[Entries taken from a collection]
== Segment start ==

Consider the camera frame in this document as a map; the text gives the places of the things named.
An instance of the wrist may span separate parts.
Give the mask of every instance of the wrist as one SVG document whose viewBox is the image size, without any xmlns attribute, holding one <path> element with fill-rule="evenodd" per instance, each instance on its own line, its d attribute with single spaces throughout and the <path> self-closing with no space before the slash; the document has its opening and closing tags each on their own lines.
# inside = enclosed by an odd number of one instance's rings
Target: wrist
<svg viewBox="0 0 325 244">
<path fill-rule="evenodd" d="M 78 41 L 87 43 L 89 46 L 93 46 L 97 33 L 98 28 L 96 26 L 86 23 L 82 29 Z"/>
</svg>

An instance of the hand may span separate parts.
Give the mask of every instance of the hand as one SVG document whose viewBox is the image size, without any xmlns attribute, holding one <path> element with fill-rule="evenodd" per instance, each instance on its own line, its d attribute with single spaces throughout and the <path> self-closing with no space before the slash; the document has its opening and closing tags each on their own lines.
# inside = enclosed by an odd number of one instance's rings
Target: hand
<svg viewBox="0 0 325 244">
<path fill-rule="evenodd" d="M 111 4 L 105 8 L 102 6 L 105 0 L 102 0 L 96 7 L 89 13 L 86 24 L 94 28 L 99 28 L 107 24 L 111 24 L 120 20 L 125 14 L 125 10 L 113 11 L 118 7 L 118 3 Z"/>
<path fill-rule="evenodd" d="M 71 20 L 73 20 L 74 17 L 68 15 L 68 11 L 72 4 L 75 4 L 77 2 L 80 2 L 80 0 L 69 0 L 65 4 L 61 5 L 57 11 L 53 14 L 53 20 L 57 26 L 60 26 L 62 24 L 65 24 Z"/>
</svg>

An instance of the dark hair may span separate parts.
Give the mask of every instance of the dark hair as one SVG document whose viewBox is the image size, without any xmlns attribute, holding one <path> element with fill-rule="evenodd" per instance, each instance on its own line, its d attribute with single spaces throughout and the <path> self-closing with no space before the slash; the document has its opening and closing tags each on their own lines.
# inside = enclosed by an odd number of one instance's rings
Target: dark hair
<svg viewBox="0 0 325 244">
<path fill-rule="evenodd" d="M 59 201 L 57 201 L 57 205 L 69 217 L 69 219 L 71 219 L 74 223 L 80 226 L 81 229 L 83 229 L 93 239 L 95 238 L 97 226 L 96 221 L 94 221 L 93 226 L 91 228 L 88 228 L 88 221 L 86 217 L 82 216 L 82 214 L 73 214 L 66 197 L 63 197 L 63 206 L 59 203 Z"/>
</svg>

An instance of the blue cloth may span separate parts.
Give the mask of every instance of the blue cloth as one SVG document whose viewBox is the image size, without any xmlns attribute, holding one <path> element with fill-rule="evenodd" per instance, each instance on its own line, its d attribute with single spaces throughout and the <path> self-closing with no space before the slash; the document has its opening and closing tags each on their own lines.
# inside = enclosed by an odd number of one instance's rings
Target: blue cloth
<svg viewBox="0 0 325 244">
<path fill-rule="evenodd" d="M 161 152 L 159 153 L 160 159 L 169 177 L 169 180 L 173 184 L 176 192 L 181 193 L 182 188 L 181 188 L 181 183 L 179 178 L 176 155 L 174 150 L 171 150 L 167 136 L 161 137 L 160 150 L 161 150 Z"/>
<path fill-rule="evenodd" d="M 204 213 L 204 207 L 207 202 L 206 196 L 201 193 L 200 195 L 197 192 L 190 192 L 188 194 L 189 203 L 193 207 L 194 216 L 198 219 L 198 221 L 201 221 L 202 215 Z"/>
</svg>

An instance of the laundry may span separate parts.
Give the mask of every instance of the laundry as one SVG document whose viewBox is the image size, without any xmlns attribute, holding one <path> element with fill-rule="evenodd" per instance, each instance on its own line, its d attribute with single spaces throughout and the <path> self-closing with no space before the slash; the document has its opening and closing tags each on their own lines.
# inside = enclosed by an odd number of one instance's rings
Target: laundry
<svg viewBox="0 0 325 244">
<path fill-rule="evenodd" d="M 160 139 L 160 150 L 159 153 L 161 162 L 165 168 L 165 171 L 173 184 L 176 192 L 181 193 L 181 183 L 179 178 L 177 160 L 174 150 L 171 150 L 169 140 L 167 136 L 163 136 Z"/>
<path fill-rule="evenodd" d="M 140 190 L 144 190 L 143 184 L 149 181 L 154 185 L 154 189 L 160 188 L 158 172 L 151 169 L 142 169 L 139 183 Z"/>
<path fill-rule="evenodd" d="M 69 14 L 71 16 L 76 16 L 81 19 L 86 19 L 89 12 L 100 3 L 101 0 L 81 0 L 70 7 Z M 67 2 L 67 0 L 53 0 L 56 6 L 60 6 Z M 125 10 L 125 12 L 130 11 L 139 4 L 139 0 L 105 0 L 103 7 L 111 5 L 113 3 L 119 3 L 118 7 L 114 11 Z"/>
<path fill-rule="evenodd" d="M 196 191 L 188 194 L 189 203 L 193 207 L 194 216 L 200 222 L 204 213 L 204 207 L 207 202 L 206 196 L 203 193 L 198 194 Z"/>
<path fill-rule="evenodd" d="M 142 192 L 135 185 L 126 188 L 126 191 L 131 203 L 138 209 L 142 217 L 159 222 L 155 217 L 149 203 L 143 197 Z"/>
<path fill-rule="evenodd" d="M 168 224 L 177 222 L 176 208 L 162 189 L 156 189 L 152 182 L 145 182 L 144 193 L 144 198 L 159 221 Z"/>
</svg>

== Segment end ==

-- TASK DETAILS --
From the first line to the last, copy the records without alteration.

-- YOUR SOLUTION --
Consider the camera frame in this document as a map; the text gives the places of the things named.
An instance of the wrist may span separate parts.
Give the mask of every instance of the wrist as one SVG document whose viewBox is the image size, without any xmlns attribute, holding one <path> element with fill-rule="evenodd" per instance, each instance on its own line, its d attribute with single spaces throughout and the <path> self-closing with no space before the slash; the document has its opening and closing tags each on their own lines.
# inside = enclosed by an odd number of one instance's rings
Target: wrist
<svg viewBox="0 0 325 244">
<path fill-rule="evenodd" d="M 78 41 L 87 43 L 89 46 L 93 46 L 97 33 L 98 28 L 96 26 L 86 23 L 82 29 Z"/>
</svg>

An instance of the hand may span separate parts.
Give the mask of every instance of the hand as one SVG document whose viewBox is the image size, without any xmlns attribute, holding one <path> element with fill-rule="evenodd" per instance, each instance on its own line, its d attribute with single spaces throughout and the <path> self-closing with no space before the slash; the document has its opening and closing tags each on their own lines.
# inside = enclosed by an odd number of one instance's rings
Target: hand
<svg viewBox="0 0 325 244">
<path fill-rule="evenodd" d="M 111 4 L 105 8 L 102 6 L 105 0 L 102 0 L 96 7 L 89 13 L 86 24 L 94 28 L 99 28 L 107 24 L 111 24 L 120 20 L 125 14 L 125 10 L 113 11 L 118 7 L 118 3 Z"/>
<path fill-rule="evenodd" d="M 71 20 L 73 20 L 74 17 L 68 15 L 68 11 L 72 4 L 75 4 L 77 2 L 80 2 L 80 0 L 69 0 L 65 4 L 61 5 L 57 11 L 53 14 L 53 20 L 57 26 L 60 26 L 62 24 L 65 24 Z"/>
</svg>

An instance of the dark hair may span separate parts.
Give the mask of every instance of the dark hair as one SVG document whose viewBox is the image size, without any xmlns attribute, holding one <path> element with fill-rule="evenodd" per instance, each instance on its own line, its d attribute with single spaces throughout and the <path> self-closing with no space before the slash; the document has its opening and closing tags each on their own lines.
# inside = enclosed by an odd number of one instance's rings
Target: dark hair
<svg viewBox="0 0 325 244">
<path fill-rule="evenodd" d="M 59 201 L 57 201 L 57 205 L 69 217 L 69 219 L 71 219 L 74 223 L 80 226 L 81 229 L 83 229 L 93 239 L 95 238 L 97 226 L 96 221 L 94 221 L 93 226 L 91 228 L 88 228 L 88 221 L 86 217 L 82 216 L 82 214 L 73 214 L 66 197 L 63 197 L 63 206 L 59 203 Z"/>
</svg>

An instance of the blue cloth may span separate parts.
Give the mask of every instance of the blue cloth as one SVG document whose viewBox is the image size, without any xmlns attribute, holding one <path> element with fill-rule="evenodd" per instance, each instance on its own line, its d attribute with single spaces throughout and the <path> self-closing with no space before the slash; the document has its opening and closing tags each on their own lines.
# inside = enclosed by an odd number of one instance's rings
Target: blue cloth
<svg viewBox="0 0 325 244">
<path fill-rule="evenodd" d="M 161 152 L 159 153 L 160 159 L 169 177 L 169 180 L 173 184 L 176 192 L 181 193 L 182 188 L 181 188 L 181 183 L 179 178 L 176 155 L 174 150 L 171 150 L 167 136 L 161 137 L 160 150 L 161 150 Z"/>
<path fill-rule="evenodd" d="M 204 213 L 204 207 L 207 202 L 206 196 L 201 193 L 200 195 L 197 192 L 190 192 L 188 194 L 189 203 L 193 207 L 194 216 L 198 219 L 198 221 L 201 221 L 202 215 Z"/>
</svg>

An instance of the laundry may span separate parts.
Give the mask of every instance of the laundry as one SVG document whose viewBox is the image size, without any xmlns attribute, holding one <path> element with fill-rule="evenodd" per instance, each instance on its own line, its d attribute with single spaces throughout and the <path> self-closing with no space before the slash; the document has its opening and closing tags each on their own lines.
# inside = enclosed by an odd number of one instance's rings
Target: laundry
<svg viewBox="0 0 325 244">
<path fill-rule="evenodd" d="M 160 139 L 160 150 L 159 153 L 161 162 L 165 168 L 165 171 L 173 184 L 176 192 L 181 193 L 181 183 L 179 178 L 177 160 L 174 150 L 171 150 L 169 140 L 167 136 L 163 136 Z"/>
<path fill-rule="evenodd" d="M 140 190 L 144 190 L 143 184 L 149 181 L 154 185 L 154 189 L 160 188 L 158 172 L 151 169 L 142 169 L 139 183 Z"/>
<path fill-rule="evenodd" d="M 69 14 L 71 16 L 76 16 L 81 19 L 86 19 L 89 12 L 100 3 L 101 0 L 81 0 L 70 7 Z M 67 2 L 67 0 L 53 0 L 56 6 L 60 6 Z M 125 10 L 125 12 L 130 11 L 139 4 L 139 0 L 105 0 L 103 7 L 111 5 L 113 3 L 119 3 L 118 7 L 114 11 Z"/>
<path fill-rule="evenodd" d="M 196 191 L 188 194 L 189 203 L 193 207 L 194 216 L 200 222 L 204 213 L 204 207 L 207 202 L 206 196 L 203 193 L 198 194 Z"/>
<path fill-rule="evenodd" d="M 142 192 L 135 185 L 126 188 L 126 191 L 131 203 L 138 209 L 142 217 L 159 222 L 155 217 L 149 203 L 143 197 Z"/>
<path fill-rule="evenodd" d="M 168 224 L 177 222 L 176 208 L 162 189 L 156 189 L 152 182 L 145 182 L 144 193 L 144 198 L 159 221 Z"/>
</svg>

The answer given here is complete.